No ano passado, o índice oficial de preços, IPCA, fechou acima do previsto e frustrou a meta informal do governo de entregar inflação abaixo do ano anterior. A expectativa é que o índice avance mais em 2014, para 6%, se aproximando ainda mais do teto da meta do governo, de 6,5%.
A previsão consta de levantamento do Banco Central com cerca de cem instituições financeiras, o boletim Focus, divulgado semanalmente. No último levantamento, os analistas esperavam uma inflação de 5,97% neste ano.
O IBGE divulgou na última semana que o IPCA de 2013 ficou em 5,91%, acima do ano anterior, impactado sobretudo pelos alimentos.
Os sinais de maior pressão ficaram evidentes em dezembro. Foi o maior índice para o mês desde 2002, com impactos da gasolina, passagens aéreas e uma tendência de nova aceleração dos alimentos.
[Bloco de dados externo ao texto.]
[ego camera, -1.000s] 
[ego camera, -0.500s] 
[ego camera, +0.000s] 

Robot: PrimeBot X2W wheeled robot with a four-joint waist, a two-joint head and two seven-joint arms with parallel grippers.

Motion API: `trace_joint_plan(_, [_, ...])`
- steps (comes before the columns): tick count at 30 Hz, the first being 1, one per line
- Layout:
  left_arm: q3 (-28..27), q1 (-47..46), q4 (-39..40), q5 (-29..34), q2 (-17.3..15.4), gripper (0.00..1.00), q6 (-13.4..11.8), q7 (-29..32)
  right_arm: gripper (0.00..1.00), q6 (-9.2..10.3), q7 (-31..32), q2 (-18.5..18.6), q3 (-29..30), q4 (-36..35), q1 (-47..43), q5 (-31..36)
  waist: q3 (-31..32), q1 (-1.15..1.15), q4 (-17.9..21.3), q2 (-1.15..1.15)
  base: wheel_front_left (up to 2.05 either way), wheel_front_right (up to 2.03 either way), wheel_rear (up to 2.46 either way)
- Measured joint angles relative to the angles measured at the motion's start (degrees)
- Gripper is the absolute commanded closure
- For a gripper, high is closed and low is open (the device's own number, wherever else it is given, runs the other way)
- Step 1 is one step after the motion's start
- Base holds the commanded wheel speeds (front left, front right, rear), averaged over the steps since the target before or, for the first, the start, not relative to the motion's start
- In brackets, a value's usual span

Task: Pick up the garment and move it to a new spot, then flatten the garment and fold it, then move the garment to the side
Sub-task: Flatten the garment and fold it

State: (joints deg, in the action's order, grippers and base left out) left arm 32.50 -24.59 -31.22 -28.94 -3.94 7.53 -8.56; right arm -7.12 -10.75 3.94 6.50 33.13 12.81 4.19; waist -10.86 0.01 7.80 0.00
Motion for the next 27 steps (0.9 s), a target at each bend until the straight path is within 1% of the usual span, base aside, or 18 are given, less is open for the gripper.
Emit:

Para 2014, os analistas levam em conta o reajuste no grupo dos preços administrados. O governo se esforçou para manter inalteradas as tarifas sobre as quais tem controle para evitar uma alta mais expressiva da inflação. Boa parte delas deve subir neste ano.
Estão nessa categoria a energia elétrica, tarifa de ônibus e o combustível.